Plloetz's work lies primarily in the arena of domestic policy, with her core policy interests concerning youth, education, women and the poor. She extensively uses popular media, such as social networks and the internet in general, to disseminate relevant information and concerns related to these policy efforts. She bases her efforts on what is submitted to her from her constituency.

Specifically, Ploetz has called for limitations to executive salaries, the introduction of a nationwide minimum wage, the regulation of internships, the introduction of a fundamental right to education, the full equality of men and women, the end of the nuclear age, lowering the voting age to 16, and the termination of foreign missions for the German Army.

She often combines science and politics. In this style, she criticized, for example, the "Green Deal" for being too technocratic and not doing enough to consider underlying social contexts. Additionally, she focused German political attention on the environmental disaster caused by the Deepwater Horizon oil spill in the Gulf of Mexico, and was involved in an analysis of the program of the Youth in Science Forum in February 2011.

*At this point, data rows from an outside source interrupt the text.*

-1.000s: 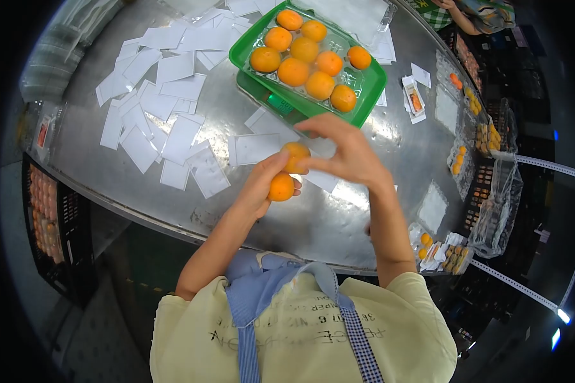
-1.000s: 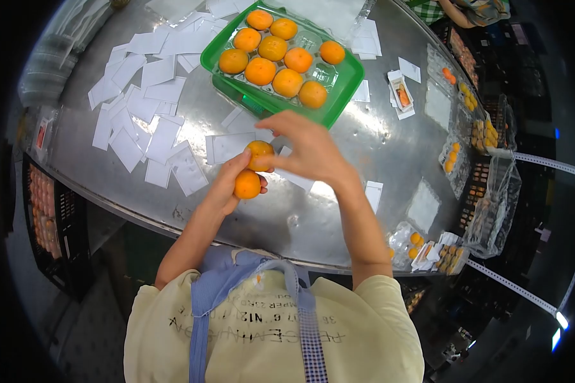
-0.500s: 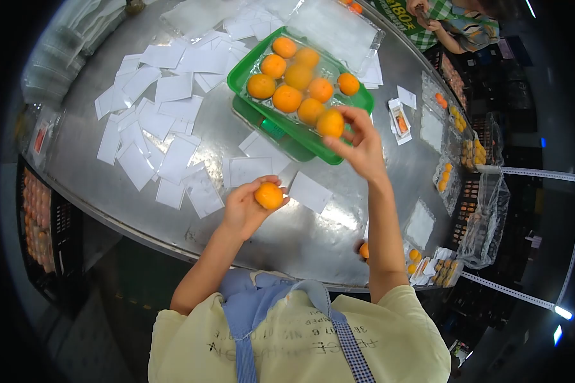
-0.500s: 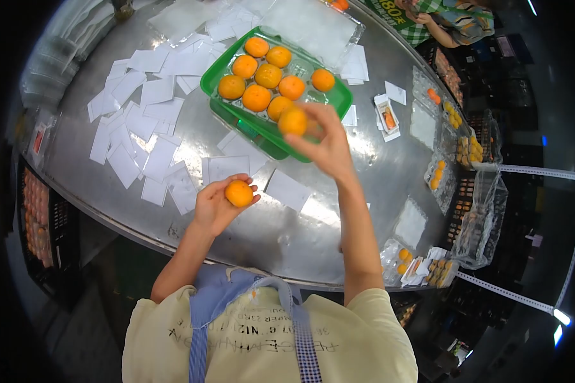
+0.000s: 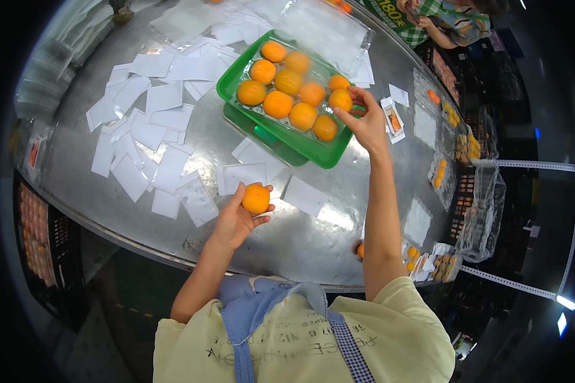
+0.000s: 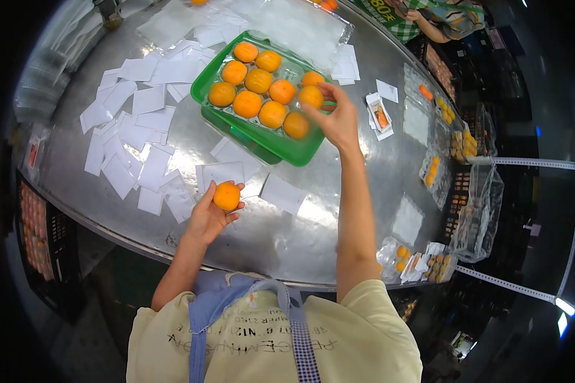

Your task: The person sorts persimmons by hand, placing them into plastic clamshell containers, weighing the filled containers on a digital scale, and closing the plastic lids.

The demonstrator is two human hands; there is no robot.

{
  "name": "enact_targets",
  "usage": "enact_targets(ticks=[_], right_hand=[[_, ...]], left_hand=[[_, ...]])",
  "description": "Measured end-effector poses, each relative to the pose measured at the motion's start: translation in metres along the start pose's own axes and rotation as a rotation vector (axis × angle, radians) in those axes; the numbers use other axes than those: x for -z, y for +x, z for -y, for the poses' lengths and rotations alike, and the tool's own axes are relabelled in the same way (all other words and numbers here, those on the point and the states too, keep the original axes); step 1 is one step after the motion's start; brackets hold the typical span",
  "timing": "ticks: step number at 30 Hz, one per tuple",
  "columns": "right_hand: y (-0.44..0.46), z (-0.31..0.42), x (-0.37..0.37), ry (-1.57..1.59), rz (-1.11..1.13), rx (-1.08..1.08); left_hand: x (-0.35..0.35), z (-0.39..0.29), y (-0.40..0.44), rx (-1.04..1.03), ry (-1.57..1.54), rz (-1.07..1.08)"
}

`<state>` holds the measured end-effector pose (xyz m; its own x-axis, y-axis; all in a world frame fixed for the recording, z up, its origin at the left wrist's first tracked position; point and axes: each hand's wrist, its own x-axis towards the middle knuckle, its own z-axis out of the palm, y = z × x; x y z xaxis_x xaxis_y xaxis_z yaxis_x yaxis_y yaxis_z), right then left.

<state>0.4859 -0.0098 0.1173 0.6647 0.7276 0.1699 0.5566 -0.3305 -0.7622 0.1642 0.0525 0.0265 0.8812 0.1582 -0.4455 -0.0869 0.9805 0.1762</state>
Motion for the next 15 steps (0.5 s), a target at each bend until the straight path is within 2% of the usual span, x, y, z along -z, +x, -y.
enact_targets(ticks=[6,8,13,14,15], right_hand=[[0.003,-0.013,0.001,-0.204,0.073,0.016],[0.004,-0.019,-0.003,-0.134,0.075,-0.025],[0.000,-0.025,-0.008,-0.122,0.059,0.014],[-0.002,-0.027,-0.009,-0.051,0.050,-0.057],[-0.005,-0.019,-0.009,-0.130,-0.024,0.054]], left_hand=[[-0.015,-0.001,0.003,-0.039,0.086,-0.042],[-0.018,0.000,0.003,-0.046,0.088,-0.042],[-0.030,-0.006,0.004,-0.098,-0.153,0.079],[-0.032,-0.009,0.004,-0.111,-0.186,0.121],[-0.034,-0.010,0.004,-0.128,-0.192,0.152]])
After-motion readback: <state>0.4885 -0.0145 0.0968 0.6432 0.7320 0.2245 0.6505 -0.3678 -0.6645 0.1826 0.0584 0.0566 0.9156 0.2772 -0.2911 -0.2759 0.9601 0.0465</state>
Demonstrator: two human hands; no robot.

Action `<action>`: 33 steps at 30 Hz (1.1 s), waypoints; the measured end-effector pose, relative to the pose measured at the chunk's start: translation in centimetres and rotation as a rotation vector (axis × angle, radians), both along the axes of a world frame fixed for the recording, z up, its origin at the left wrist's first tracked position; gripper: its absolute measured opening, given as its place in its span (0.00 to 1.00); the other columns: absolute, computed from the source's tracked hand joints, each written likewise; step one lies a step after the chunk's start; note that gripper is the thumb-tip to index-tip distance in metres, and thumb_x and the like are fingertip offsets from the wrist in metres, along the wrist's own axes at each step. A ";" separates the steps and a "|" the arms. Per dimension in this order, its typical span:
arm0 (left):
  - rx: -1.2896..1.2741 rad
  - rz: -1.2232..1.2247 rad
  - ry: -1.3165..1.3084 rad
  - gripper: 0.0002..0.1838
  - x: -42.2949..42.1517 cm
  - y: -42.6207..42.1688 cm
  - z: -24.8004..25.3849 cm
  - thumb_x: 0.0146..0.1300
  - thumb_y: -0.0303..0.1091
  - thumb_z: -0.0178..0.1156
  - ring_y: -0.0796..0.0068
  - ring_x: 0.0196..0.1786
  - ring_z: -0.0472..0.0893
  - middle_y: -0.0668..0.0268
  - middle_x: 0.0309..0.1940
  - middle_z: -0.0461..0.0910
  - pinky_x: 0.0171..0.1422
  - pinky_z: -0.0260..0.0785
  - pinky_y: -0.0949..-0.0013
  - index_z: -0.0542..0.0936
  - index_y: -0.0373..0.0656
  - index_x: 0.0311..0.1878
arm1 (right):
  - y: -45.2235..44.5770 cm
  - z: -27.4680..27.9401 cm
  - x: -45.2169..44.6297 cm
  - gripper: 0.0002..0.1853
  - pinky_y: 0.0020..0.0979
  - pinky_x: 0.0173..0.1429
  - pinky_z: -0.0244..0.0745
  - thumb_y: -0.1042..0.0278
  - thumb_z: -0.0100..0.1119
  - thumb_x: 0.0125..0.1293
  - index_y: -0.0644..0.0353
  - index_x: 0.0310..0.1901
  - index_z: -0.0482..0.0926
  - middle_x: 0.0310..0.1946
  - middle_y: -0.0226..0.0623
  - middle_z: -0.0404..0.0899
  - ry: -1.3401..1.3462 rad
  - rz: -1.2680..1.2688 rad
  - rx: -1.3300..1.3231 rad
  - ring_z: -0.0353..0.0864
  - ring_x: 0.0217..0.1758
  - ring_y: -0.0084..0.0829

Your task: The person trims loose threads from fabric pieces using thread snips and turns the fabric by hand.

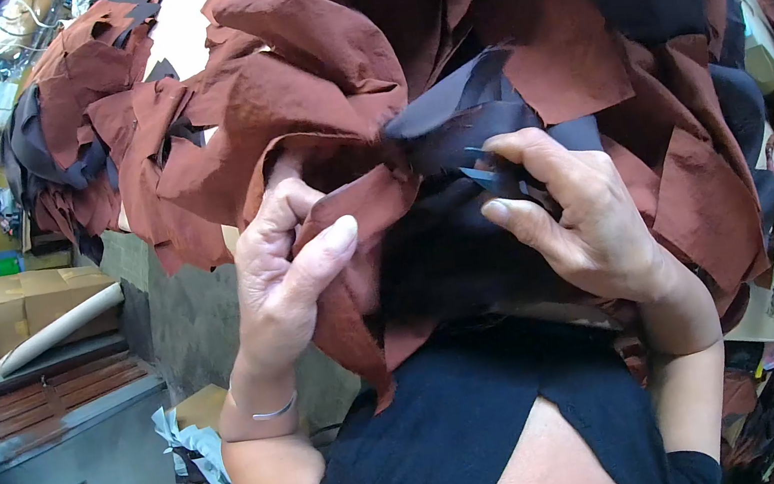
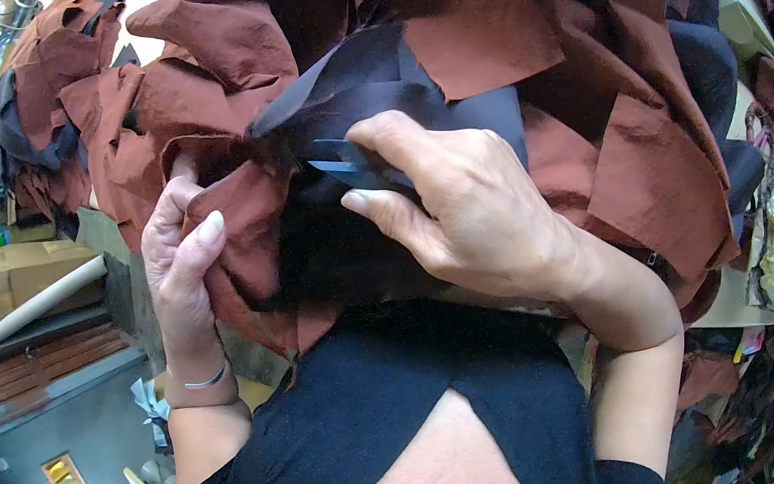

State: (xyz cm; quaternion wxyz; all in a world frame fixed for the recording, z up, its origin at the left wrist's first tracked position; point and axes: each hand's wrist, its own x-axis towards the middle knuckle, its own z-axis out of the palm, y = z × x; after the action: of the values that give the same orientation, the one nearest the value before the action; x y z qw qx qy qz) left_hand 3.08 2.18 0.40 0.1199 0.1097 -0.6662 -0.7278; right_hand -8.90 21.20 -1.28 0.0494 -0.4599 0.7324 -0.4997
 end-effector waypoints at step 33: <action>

She also supported education-reform strikes in 2010, and in 2011, she launched the outreach program "Jugend.Arm? Courage!" which sought to address youth poverty. In particular, the initiation of a crash program to combat youth unemployment has been a key policy point. Regarding the German education system, she has criticized the BAföG as well as the national scholarship program of the federal government, which, she has argued, only further reinforces social inequality, rather than fighting it. Nowadays she is a member of SPD and works as an SPD group advisor in the local Parliament of the state of Saarland.

== Personal life ==
Ploetz has a brown belt in judo and, in 2008, became the Saarland women's leader in the 70 kilogram class. For many years she has played soccer with SG Parr Medelsheim. Additionally, she is a member of IG Metall (a metal-workers' union), the Judo Club of Gersheim, the Rosa Luxemburg Foundation, and the Alumni Association of Trier Political Scientists, as well as the Peter Imandt Society.